TASK DESCRIPTION ▸ Set the data down again, exactly as it reads, but without the pictures.

ENTRIES PROVIDED ▸
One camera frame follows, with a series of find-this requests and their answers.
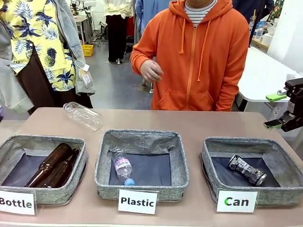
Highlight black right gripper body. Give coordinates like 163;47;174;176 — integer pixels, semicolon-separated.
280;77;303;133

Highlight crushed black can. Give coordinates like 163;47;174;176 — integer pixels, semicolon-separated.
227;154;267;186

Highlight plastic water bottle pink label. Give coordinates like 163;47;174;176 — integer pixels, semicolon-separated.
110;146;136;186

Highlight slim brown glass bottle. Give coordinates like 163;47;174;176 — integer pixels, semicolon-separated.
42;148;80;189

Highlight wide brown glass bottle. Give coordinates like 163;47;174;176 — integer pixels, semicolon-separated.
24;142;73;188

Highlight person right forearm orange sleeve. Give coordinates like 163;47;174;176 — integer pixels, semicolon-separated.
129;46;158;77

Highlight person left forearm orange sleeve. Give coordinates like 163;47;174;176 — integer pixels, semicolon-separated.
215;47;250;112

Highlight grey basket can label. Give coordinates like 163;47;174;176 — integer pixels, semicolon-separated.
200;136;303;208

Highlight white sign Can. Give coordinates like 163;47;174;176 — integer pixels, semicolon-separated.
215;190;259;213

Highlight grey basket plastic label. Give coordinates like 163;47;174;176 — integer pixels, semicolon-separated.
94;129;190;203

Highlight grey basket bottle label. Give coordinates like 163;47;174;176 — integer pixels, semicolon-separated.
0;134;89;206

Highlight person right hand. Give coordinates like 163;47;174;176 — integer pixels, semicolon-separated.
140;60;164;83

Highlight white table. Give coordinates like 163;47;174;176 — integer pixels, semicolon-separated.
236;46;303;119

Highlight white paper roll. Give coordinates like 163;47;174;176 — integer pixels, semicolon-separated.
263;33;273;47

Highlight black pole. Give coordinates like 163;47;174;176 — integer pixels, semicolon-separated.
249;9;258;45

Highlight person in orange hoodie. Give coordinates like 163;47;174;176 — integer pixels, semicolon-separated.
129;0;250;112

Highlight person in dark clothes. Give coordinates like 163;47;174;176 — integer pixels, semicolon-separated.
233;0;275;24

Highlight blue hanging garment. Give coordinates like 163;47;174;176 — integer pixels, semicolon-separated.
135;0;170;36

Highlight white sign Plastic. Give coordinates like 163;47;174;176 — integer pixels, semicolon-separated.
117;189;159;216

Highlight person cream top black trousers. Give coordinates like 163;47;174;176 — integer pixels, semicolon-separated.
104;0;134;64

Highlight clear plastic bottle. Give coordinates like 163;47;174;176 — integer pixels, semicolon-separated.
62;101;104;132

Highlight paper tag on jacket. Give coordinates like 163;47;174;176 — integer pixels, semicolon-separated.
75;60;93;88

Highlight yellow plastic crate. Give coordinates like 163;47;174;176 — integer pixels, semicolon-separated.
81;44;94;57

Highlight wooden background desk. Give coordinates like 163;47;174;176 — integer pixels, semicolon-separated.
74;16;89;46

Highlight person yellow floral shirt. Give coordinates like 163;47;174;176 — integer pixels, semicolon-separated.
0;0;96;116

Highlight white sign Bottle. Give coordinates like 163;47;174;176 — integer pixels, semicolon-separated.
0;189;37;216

RESPONSE TO THE EXERCISE ▸
One camera frame follows, with a series of find-this requests and their answers.
Highlight black right gripper body. Give coordinates like 163;47;174;176 — integer pixels, semicolon-separated.
280;77;303;133

Highlight crushed black can. Give coordinates like 163;47;174;176 — integer pixels, semicolon-separated.
227;154;267;186

Highlight plastic water bottle pink label. Give coordinates like 163;47;174;176 — integer pixels, semicolon-separated.
110;146;136;186

Highlight slim brown glass bottle. Give coordinates like 163;47;174;176 — integer pixels, semicolon-separated.
42;148;80;189

Highlight wide brown glass bottle. Give coordinates like 163;47;174;176 — integer pixels, semicolon-separated.
24;142;73;188

Highlight person right forearm orange sleeve. Give coordinates like 163;47;174;176 — integer pixels, semicolon-separated.
129;46;158;77

Highlight person left forearm orange sleeve. Give coordinates like 163;47;174;176 — integer pixels, semicolon-separated.
215;47;250;112

Highlight grey basket can label. Give coordinates like 163;47;174;176 — integer pixels, semicolon-separated.
200;136;303;208

Highlight white sign Can. Give coordinates like 163;47;174;176 — integer pixels, semicolon-separated.
215;190;259;213

Highlight grey basket plastic label. Give coordinates like 163;47;174;176 — integer pixels, semicolon-separated.
94;129;190;203

Highlight grey basket bottle label. Give coordinates like 163;47;174;176 — integer pixels, semicolon-separated.
0;134;89;206

Highlight person right hand. Give coordinates like 163;47;174;176 — integer pixels, semicolon-separated.
140;60;164;83

Highlight white table. Give coordinates like 163;47;174;176 — integer pixels, semicolon-separated.
236;46;303;119

Highlight white paper roll. Give coordinates like 163;47;174;176 — integer pixels, semicolon-separated.
263;33;273;47

Highlight black pole. Give coordinates like 163;47;174;176 — integer pixels, semicolon-separated.
249;9;258;45

Highlight person in orange hoodie. Give coordinates like 163;47;174;176 — integer pixels, semicolon-separated.
129;0;250;112

Highlight person in dark clothes. Give coordinates like 163;47;174;176 — integer pixels, semicolon-separated.
233;0;275;24

Highlight blue hanging garment. Give coordinates like 163;47;174;176 — integer pixels, semicolon-separated.
135;0;170;36

Highlight white sign Plastic. Give coordinates like 163;47;174;176 — integer pixels, semicolon-separated.
117;189;159;216

Highlight person cream top black trousers. Give coordinates like 163;47;174;176 — integer pixels, semicolon-separated.
104;0;134;64

Highlight clear plastic bottle. Give coordinates like 163;47;174;176 — integer pixels, semicolon-separated.
62;101;104;132

Highlight paper tag on jacket. Give coordinates like 163;47;174;176 — integer pixels, semicolon-separated.
75;60;93;88

Highlight yellow plastic crate. Give coordinates like 163;47;174;176 — integer pixels, semicolon-separated.
81;44;94;57

Highlight wooden background desk. Give coordinates like 163;47;174;176 — integer pixels, semicolon-separated.
74;16;89;46

Highlight person yellow floral shirt. Give coordinates like 163;47;174;176 — integer pixels, semicolon-separated.
0;0;96;116

Highlight white sign Bottle. Give coordinates like 163;47;174;176 — integer pixels, semicolon-separated.
0;189;37;216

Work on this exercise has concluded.